What you will do ::
Work out how many lines of the listing below hold the word "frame", and give that number only.

========

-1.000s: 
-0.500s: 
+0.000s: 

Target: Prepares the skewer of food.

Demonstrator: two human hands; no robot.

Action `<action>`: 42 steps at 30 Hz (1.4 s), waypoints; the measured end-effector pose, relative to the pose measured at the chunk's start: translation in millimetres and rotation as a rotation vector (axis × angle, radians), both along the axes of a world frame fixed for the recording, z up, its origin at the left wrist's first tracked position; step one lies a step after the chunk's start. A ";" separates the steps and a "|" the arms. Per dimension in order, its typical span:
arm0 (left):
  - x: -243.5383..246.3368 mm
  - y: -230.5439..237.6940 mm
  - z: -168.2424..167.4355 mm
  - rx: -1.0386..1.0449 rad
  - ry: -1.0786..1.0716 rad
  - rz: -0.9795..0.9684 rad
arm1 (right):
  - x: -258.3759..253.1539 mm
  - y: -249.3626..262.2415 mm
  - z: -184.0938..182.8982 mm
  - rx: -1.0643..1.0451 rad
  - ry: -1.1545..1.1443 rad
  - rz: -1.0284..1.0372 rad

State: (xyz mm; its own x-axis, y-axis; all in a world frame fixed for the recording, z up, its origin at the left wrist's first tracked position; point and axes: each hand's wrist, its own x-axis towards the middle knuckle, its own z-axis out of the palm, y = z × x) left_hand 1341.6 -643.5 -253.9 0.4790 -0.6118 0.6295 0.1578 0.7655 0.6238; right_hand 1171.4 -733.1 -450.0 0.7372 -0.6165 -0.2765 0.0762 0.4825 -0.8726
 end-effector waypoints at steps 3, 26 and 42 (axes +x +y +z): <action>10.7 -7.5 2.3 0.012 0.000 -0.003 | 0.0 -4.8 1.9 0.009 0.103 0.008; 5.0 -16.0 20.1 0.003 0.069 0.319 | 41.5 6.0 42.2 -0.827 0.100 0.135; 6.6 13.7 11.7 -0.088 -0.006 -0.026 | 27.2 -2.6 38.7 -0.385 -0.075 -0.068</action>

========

Written reply ::
2